太客であるタカナシの機嫌を損ねないよう、布巾でピッチャーの水滴を拭きながらあしらうと、男は慌てたようすで「ちゃう、ちゃう。そういうのやなくて。あのさ、きみ先月まで北新地で働いてへんかった?」と真剣そのものの眼差しで上体を乗り出して言った。

「北新地?」

Kyrieはシャンパングラスから口を離し、目をすがめた。「マリカ、そんなとこで働いてたっけ?」

「ないっすないっす。わたし東京から出たことないんで」

マリカは両手を大きく振る。じっさいマリカは登戸生まれで、大学も都内の私立、今は四谷三丁目のマンションに住み、関東以外で生活なんてしたことがない。北新地が大阪にあるのは知っているが、大阪のどのエリアで、どういうランクの場所なのかも、マリカにはよくわからない。

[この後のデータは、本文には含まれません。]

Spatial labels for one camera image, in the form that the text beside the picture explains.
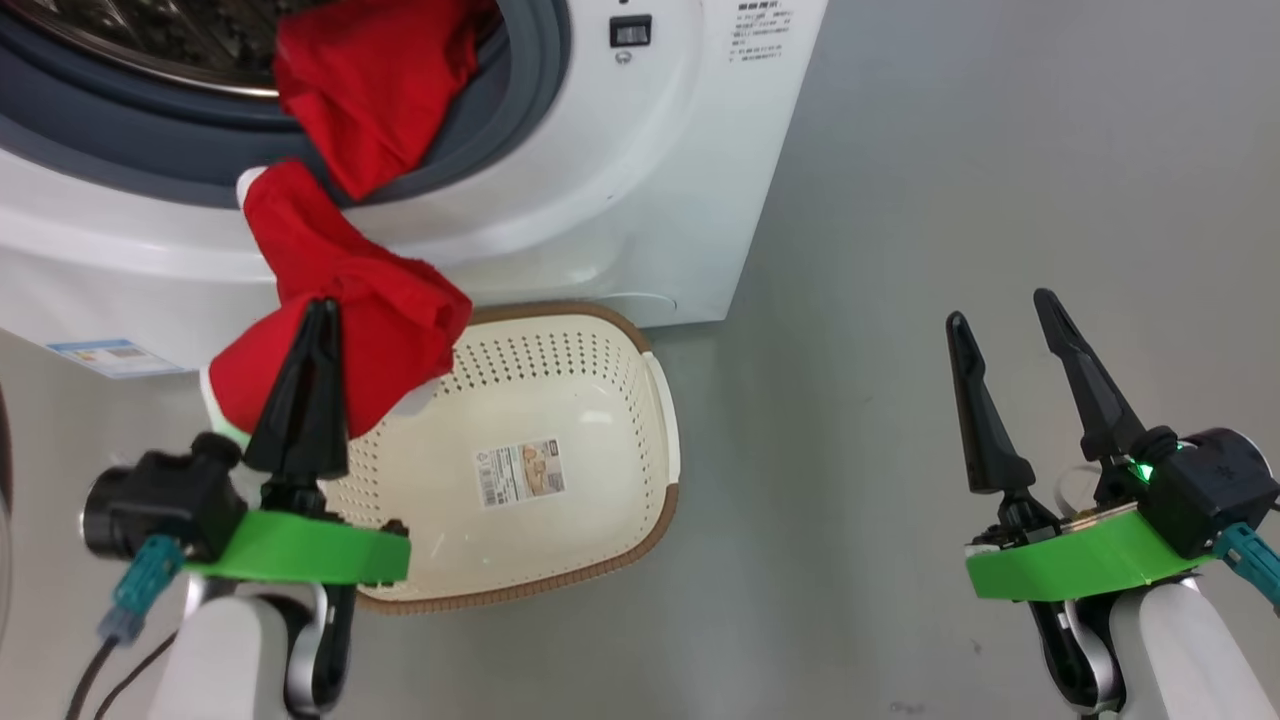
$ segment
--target laundry basket
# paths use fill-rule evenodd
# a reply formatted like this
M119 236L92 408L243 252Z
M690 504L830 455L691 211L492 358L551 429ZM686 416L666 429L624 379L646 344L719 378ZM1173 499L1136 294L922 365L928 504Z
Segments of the laundry basket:
M410 529L408 579L361 588L401 615L515 600L611 573L676 511L680 441L649 343L586 304L481 310L417 415L351 443L325 483L358 527Z

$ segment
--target gray floor
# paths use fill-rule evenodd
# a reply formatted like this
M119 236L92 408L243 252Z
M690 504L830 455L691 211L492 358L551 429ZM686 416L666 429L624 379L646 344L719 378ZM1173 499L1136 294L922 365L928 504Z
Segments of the gray floor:
M685 450L667 538L525 602L360 616L337 716L1068 716L1025 610L966 584L995 502L965 492L942 320L969 313L1042 486L1079 425L1041 284L1144 420L1280 454L1277 28L1263 0L835 1L730 320L654 333ZM0 382L22 542L0 698L47 719L118 573L74 538L82 488L201 419L183 379L122 389L12 338ZM1280 623L1221 569L1204 587L1276 678Z

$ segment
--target green plastic strip
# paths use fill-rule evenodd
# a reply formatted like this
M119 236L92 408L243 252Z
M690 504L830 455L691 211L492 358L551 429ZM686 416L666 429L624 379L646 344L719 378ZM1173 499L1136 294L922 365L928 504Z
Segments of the green plastic strip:
M978 597L1059 601L1149 585L1212 559L1180 557L1134 511L1053 539L974 555L965 566Z
M251 510L218 562L187 569L255 583L374 585L407 578L408 553L408 538L392 533Z

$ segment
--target red garment
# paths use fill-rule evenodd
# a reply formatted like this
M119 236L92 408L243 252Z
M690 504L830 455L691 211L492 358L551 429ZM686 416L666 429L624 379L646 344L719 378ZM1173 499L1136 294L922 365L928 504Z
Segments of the red garment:
M305 165L273 165L250 186L244 217L275 272L280 309L259 320L209 368L214 397L252 433L307 304L342 307L351 437L376 425L404 395L453 368L471 301L431 265L370 242L343 218Z
M347 195L417 167L495 13L493 0L340 0L280 19L280 105Z

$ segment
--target washing machine
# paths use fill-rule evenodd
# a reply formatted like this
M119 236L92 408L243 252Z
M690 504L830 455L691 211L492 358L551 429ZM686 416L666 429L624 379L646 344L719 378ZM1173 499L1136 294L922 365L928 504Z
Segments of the washing machine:
M278 305L234 184L324 177L270 77L275 20L321 1L0 0L0 327L128 377ZM826 0L497 4L421 165L348 218L477 305L724 318Z

いやおれもそこ付き合いで一回しか行ったことないねんけど、と客は便箋の形をしたエルメスの名刺ケースから中身をすべて抜いて、テーブルに取り出す。名だたる企業のロゴが印刷された名刺の中には、マリカもニュースで目に耳にしたことのある政治家の名前が中央に印刷された、やけにシンプルな名刺まで紛れていた。

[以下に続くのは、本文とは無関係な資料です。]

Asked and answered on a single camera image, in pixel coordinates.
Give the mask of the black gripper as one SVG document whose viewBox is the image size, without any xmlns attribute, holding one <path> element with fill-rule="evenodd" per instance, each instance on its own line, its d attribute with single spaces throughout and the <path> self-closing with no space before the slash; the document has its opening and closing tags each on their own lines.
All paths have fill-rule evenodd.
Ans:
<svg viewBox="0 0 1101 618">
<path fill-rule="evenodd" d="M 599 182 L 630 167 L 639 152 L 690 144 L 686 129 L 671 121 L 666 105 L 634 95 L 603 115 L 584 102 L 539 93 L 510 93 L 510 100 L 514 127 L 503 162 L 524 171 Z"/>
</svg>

「わ。ちょっと、どんだけ権力者と繫がってるんですか〜!」

さっきまでマリカを睨んでいたKyrieがその名刺の山に目を瞠る。まれに自身や有名人の名刺を偽装して見せびらかす客もいて、きっとこうしてキャバ嬢に驚かれるのを待っているのだろう。とくに仕事の話を嫌うタカナシの前なので、Kyrieはさっさとはしゃいでやってその場を切り上げさせようとしたものの、関西弁男はKyrieのリアクションにさしてよろこばず、トランプの手品のように次々と山札をめくりつづける。それからしばらくしてぴたりと手を止め、一枚の名刺を差し出した。

「あ、これこれ。北新地の、きみの名刺やんな」

名刺にはいやにかしこまった明朝体で「ミナミマリカ」と書かれ、裏には水色のドレスを着たマリカそのものの女のバストアップ写真が印刷されていた。